Exercise instructions: When a line below holds the string "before", show that line.

Material provided:
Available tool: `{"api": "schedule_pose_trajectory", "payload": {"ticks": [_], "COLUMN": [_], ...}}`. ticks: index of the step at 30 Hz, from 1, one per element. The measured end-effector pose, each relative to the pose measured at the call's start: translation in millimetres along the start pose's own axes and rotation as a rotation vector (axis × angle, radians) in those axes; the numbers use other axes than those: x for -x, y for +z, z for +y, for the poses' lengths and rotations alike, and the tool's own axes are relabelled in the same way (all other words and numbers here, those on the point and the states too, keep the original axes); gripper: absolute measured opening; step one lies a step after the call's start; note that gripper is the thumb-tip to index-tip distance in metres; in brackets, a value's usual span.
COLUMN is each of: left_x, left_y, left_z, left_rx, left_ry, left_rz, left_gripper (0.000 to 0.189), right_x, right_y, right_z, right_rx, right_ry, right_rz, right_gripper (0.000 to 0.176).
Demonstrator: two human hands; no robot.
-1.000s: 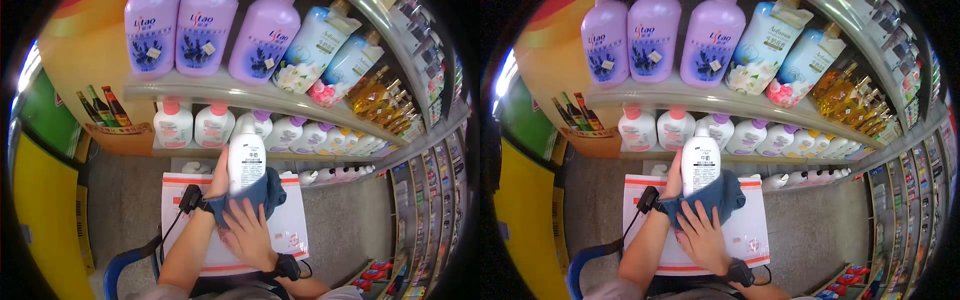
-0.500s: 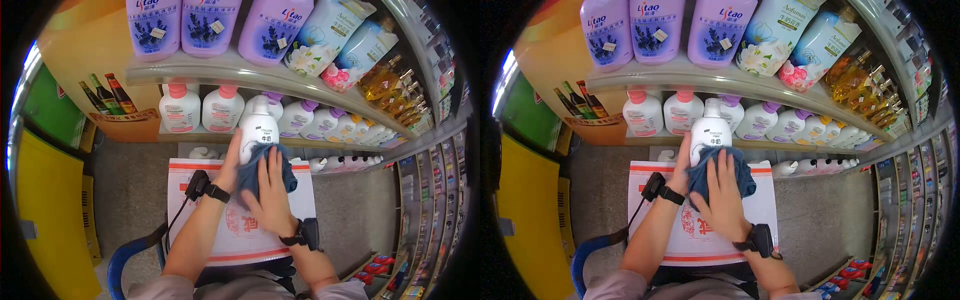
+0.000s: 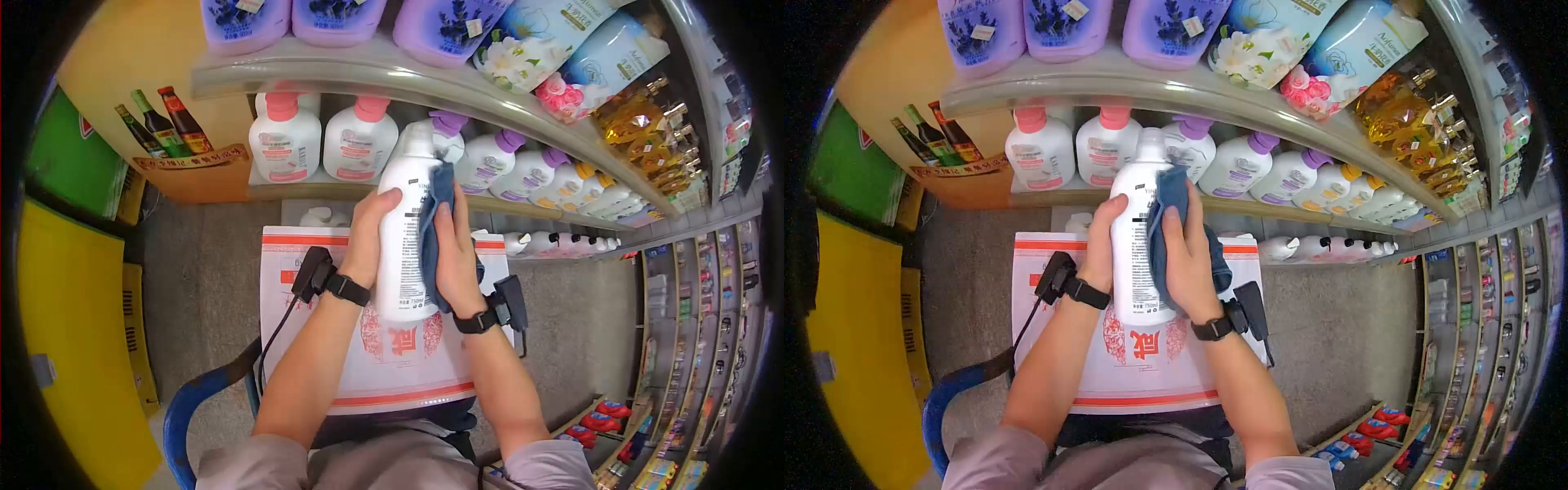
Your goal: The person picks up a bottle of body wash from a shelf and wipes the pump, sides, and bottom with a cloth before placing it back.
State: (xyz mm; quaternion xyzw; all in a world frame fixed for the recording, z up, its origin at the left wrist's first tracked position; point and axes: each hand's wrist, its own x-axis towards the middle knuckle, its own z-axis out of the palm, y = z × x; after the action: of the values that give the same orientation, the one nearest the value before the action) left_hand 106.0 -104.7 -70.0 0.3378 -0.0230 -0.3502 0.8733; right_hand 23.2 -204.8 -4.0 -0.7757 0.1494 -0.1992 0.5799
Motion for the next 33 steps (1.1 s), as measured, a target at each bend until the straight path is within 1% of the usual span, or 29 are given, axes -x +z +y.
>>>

Answer space:
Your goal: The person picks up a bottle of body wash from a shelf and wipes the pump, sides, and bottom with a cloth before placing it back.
State: (xyz mm; quaternion xyzw; all in a world frame fixed for the recording, z up, its origin at the left wrist's first tracked position; point and axes: each hand's wrist, its own x-axis towards the middle knuckle, its own z-axis out of the palm, y = z × x; after the action: of the values that give the same orientation, the one nearest the value before the action) left_hand 106.0 -104.7 -70.0 0.3378 -0.0230 -0.3502 0.8733; right_hand 23.2 -204.8 -4.0 -0.7757 0.1494 -0.1992 0.5799

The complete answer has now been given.